I have some difficulties with Abinit running in parallel. All my calculations seem to take more SCF cycles, when I run the job in parallel - and some jobs even fail to converge! Sometimes, when I do structural relaxation, the job will fail to converge at some specific time step when the job is run in parallel, but will finish without problems when run in serial (or more specifically, one MPI core).
I only seem to see the problem for 2D materials. I have never encountered the problem for bulk materials. I have not tried 1D materials or molecules.

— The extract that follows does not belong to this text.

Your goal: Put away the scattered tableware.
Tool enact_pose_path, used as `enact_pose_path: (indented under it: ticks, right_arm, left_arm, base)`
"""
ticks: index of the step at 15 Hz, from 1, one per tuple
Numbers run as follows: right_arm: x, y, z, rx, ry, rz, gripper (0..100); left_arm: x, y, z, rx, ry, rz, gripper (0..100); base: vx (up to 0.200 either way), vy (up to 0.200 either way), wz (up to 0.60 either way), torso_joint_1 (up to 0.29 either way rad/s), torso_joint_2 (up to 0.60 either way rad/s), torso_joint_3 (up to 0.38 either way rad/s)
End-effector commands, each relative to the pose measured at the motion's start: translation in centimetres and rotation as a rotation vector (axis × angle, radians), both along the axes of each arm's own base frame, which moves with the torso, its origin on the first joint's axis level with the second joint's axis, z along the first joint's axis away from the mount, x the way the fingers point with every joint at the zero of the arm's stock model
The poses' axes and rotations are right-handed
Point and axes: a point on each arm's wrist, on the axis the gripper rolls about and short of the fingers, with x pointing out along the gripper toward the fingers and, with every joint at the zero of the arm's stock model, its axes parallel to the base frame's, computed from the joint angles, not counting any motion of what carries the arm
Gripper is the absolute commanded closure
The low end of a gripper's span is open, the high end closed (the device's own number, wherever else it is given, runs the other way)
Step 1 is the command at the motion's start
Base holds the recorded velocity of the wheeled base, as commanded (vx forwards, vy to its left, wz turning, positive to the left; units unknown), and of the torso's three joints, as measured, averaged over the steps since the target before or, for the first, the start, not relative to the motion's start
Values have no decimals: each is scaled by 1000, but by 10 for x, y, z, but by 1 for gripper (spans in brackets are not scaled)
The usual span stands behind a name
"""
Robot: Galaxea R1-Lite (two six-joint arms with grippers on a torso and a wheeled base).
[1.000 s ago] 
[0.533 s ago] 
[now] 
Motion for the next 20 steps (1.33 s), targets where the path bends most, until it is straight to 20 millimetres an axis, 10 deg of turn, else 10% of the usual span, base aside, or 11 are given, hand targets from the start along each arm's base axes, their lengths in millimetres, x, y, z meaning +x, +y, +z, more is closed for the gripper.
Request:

The problem occurs in may different scenarios, but here's an input file that generates the error for me
Code: Select all
# Monolayer hcp Fe
# Output quantities
prtwf 0
prtdos 0
prtden 1
#spin related quantities
spinat 0.0 0.0 2.0
nsppol 2
nband 14
# Convergence stuff
tolvrs 1.0d-10
ecut 20.0
pawecutdg 40.
ngkpt 2*15 1
nshiftk 1
shiftk 0.0 0.0 0.0
nstep 200
occopt 3
tsmear 0.01
# Pseudo related
#iscf 17
ixc 1
#Geometry
acell 2*2.46 20 angstrom
rprim sqrt(3/4) 0.5 0
sqrt(3/4) -0.5 0
0.0 0.0 -1
natom 1
ntypat 1
typat 1
xred 0.0 0.0 0.0
znucl 26
When I run this input file, it converges in 65 SCF cycles when I run it on a single core, but fail to converge in 200 SCF cycles on both 2 and 4 cores.

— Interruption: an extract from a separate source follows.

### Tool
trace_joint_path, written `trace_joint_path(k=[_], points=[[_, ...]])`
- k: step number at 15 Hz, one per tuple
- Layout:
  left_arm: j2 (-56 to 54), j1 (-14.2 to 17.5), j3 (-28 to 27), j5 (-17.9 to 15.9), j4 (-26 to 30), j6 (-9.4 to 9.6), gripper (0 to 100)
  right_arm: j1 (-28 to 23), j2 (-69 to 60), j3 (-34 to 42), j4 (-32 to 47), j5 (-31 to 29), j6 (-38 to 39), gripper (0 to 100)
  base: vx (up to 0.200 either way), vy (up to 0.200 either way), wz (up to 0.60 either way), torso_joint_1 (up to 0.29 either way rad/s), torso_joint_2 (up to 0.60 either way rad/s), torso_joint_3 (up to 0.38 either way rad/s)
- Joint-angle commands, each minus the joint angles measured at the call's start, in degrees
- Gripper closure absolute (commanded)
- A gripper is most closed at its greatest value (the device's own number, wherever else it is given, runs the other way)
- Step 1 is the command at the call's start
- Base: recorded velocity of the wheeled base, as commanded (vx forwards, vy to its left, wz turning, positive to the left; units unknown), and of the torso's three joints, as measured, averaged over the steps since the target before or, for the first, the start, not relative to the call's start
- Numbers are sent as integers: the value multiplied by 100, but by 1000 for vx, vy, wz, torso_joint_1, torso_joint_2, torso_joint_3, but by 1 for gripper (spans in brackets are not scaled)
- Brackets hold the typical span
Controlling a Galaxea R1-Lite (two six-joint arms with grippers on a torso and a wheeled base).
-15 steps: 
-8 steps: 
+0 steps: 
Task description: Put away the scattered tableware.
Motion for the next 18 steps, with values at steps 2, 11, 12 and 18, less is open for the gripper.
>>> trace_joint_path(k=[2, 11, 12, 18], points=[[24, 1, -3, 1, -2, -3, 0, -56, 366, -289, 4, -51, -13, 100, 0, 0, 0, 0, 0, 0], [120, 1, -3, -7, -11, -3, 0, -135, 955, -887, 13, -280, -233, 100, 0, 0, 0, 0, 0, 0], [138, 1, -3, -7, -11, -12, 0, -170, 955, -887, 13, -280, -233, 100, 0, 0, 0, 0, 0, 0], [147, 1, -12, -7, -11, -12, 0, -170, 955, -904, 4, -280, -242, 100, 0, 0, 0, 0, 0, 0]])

I use Abinit 7.6.2 with OpemMPI and I have tried several things to solve the problem, including:
- Trying with another Abinit version (/.4.3)
- Compiling with either Intel Fortran or Gnu Fortran compilers (both Abinit and MPI)
- Compiling with either MKL or the netlib-fallback library.
- Compiling with or without FFTW3.
- Trying with another computer.
- Trying with both OpenMPI and MPICH2
The upload system on this site does not allow for me to include all of the test files, so I have uploaded them to my own website. I have included my input-file, my files-file and the pseudo I used for the calculations, including the log file for all three runs (1, 2 and 4 cores).
http://ricehigh.dk/problem_example.zip
Can anyone help me on how to proceed?